# [WORK REQUIRED]
In the listing below, find each line with the string "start" and report it.

━━━

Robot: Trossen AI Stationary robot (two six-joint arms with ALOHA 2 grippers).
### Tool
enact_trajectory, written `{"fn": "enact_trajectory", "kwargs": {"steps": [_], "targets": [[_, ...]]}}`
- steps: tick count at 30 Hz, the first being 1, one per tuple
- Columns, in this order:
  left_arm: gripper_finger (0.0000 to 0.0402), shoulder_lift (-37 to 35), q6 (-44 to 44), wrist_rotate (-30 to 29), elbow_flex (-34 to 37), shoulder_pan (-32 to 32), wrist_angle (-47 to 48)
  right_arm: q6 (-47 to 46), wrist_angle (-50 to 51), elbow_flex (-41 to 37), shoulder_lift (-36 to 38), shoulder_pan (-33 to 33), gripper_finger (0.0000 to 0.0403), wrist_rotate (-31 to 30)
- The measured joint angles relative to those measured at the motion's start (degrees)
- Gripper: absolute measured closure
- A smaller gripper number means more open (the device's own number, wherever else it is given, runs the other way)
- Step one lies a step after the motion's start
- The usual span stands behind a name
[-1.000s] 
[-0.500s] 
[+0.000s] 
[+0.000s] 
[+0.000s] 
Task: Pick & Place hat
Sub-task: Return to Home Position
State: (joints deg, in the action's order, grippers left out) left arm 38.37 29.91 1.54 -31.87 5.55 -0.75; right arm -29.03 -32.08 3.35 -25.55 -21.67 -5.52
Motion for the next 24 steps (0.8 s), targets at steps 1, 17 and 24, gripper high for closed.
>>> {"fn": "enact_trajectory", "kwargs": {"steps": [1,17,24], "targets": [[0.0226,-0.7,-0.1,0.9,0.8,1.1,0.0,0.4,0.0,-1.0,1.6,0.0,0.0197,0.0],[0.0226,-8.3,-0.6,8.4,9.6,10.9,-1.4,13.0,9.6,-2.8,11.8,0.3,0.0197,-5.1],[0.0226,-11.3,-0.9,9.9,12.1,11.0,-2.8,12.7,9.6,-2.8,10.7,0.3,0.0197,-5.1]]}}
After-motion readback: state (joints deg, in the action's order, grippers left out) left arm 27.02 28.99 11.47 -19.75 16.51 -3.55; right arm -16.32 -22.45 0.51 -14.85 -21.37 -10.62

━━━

# [REPLY]
- The measured joint angles relative to those measured at the motion's start (degrees)
- Step one lies a step after the motion's start

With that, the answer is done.